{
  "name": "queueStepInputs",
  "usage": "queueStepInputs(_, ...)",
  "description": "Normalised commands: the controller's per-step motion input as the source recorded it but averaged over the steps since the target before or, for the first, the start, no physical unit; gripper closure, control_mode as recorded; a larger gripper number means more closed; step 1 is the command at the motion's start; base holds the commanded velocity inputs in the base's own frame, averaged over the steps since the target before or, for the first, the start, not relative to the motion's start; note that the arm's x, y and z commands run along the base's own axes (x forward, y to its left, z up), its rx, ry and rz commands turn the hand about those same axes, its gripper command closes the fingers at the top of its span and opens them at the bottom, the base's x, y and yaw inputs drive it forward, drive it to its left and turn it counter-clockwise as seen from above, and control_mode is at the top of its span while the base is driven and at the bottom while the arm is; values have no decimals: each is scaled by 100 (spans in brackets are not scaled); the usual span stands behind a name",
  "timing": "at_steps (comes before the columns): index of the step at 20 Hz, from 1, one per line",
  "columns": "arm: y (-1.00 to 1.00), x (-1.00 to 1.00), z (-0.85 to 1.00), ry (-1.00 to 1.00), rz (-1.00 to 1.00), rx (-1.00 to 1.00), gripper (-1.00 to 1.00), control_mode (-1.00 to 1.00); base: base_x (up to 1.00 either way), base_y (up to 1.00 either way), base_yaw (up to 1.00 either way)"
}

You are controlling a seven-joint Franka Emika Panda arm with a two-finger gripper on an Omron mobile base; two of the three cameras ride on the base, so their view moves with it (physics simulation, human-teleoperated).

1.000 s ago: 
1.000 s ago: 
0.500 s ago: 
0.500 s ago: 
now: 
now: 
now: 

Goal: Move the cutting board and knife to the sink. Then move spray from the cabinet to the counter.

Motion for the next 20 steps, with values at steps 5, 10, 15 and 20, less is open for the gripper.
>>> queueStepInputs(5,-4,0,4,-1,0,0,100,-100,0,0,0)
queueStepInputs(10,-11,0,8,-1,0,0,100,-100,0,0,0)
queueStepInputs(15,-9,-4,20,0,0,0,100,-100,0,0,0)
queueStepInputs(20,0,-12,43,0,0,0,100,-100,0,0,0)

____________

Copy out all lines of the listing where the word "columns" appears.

● **Solution**
  "timing": "at_steps (comes before the columns): index of the step at 20 Hz, from 1, one per line",
  "columns": "arm: y (-1.00 to 1.00), x (-1.00 to 1.00), z (-0.85 to 1.00), ry (-1.00 to 1.00), rz (-1.00 to 1.00), rx (-1.00 to 1.00), gripper (-1.00 to 1.00), control_mode (-1.00 to 1.00); base: base_x (up to 1.00 either way), base_y (up to 1.00 either way), base_yaw (up to 1.00 either way)"

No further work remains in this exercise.